§ **Task brief**: Work out how many lines in the data below contain "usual", and state that count with nothing added.

§ **Provided data**:
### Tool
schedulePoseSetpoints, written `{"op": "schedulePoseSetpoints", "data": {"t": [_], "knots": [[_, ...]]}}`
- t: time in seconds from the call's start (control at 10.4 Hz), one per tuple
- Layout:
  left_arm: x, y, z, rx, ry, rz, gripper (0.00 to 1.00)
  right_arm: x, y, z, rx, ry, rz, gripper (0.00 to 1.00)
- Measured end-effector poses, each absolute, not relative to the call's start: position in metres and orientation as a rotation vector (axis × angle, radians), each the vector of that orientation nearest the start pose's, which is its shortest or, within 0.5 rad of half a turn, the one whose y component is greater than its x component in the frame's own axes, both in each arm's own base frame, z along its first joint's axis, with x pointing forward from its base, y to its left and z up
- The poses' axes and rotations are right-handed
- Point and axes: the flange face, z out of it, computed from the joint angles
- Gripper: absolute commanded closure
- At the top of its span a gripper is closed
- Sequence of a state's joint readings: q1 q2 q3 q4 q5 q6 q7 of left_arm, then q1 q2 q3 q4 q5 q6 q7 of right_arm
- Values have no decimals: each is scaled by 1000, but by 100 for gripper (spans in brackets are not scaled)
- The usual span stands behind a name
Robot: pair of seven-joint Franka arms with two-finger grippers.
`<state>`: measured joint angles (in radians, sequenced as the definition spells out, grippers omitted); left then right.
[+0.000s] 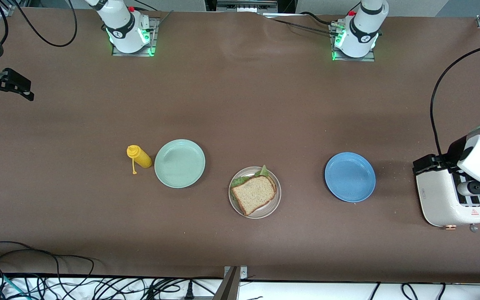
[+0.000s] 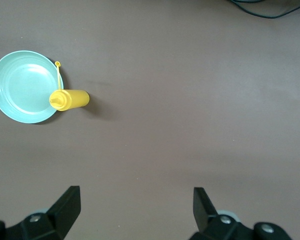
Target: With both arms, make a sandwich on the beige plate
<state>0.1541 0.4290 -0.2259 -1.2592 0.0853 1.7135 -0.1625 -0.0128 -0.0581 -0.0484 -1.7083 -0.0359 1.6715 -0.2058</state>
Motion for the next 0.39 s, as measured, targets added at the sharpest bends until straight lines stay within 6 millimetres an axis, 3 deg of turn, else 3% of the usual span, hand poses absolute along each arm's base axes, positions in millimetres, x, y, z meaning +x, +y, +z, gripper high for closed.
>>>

§ **Exercise output**: 2